Connection to the Earth

This is a summary of the 168th pattern from the “A Patter Language” book by Christopher Alexander and his team.

A house feels isolated from the nature around it, unless it’s floors are interleaved directly with the earth that is around the house.

Look first at this house where there is no continuity.

The inside and the outside are abruptly separate. There is no way of being partly inside, yet still connected to the outside; there is no way in which the inside of the house allows you, in your bare feet, to step out and feel the dew collecting or pick blossoms off a climbing plant because there is no surface near the house on which you can go out and yet still be the person that you are inside.

Compare it with this house, where there is continuity. Here, there is an intermediate area, whose surface is connected to the inside of the house – and yet it is in plain outdoors.

This surface is part of the earth – and yet a little smoother, a little more beaten, more swept – stepping out on it is not like stepping out into a field in your bare feet – it is as if the earth itself becomes in that small area a part of your indoor terrain.
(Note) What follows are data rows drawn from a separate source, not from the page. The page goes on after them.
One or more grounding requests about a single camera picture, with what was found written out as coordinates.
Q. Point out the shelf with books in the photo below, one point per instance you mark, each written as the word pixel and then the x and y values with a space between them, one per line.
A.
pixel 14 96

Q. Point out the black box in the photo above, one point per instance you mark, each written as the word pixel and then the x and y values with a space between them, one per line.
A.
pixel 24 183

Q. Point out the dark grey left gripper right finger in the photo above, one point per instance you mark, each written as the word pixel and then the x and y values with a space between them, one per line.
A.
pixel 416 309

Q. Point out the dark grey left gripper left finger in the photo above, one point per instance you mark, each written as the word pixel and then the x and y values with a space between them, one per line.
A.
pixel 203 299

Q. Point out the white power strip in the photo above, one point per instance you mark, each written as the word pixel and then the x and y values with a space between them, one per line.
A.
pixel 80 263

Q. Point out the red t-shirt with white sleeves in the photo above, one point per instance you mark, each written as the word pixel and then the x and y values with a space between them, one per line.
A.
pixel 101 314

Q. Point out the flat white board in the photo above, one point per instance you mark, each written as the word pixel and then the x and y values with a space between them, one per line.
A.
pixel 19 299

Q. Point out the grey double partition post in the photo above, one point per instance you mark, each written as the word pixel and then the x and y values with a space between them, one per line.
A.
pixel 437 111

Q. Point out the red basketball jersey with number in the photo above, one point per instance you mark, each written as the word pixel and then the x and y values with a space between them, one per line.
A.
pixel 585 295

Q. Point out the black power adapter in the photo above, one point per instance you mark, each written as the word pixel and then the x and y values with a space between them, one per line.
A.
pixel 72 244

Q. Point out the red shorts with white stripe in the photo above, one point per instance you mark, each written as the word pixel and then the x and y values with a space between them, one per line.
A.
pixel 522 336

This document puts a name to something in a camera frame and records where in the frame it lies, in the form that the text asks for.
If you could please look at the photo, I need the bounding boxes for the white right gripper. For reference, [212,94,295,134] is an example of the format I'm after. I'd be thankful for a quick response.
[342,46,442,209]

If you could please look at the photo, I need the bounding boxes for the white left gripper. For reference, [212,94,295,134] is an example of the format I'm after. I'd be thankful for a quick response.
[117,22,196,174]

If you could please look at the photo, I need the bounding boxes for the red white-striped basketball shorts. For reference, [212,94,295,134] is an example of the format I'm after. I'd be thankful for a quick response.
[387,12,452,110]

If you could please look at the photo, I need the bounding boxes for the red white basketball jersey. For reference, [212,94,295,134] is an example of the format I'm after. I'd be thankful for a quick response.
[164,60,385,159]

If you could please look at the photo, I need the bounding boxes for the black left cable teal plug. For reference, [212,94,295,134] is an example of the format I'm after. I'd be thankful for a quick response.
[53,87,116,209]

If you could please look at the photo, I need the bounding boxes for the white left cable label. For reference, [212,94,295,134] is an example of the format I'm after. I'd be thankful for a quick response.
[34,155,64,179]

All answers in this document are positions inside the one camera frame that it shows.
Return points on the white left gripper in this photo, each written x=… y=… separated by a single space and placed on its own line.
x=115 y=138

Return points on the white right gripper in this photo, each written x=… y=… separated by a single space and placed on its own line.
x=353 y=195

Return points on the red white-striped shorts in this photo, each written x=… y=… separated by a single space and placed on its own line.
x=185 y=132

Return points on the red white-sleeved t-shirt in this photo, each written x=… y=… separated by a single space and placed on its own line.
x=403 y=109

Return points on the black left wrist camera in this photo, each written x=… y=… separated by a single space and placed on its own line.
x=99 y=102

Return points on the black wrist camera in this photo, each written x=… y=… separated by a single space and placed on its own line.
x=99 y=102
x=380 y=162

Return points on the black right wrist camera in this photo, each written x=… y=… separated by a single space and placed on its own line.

Explanation? Perhaps, our lives become satisfactory to the extent that we are rooted, “down to earth,” in touch with common sense about everyday things – not flying high in the sky of concepts and fantasies. The path toward this rootedness is personal and slow – but it may just be true that it is helped or hindered by the extent to which our physical world is itself rooted and connected to the earth.

In physical terms, the rootedness occurs in buildings when the building is surrounded, along at least a part of its perimeter, by terraces, paths, steps, gravel, and earthen surfaces, which bring the floors outside, into the land. These surfaces are made of intermediate materials more natural than the floors inside the house—and more man-made than earth and clay and grass. Brick terraces, tiles, and beaten earth tied into the foundations of the house all help make this connection; and, if possible, each house should have a reasonable amount of them, pushing out into the land around the house and opening up the outdoors to the inside.

Connect the building to the earth around it by building a series of paths and terraces and steps around the edge. Place them deliberately to make the boundary ambiguous—so that it is impossible to say exactly where the building stops and earth begins.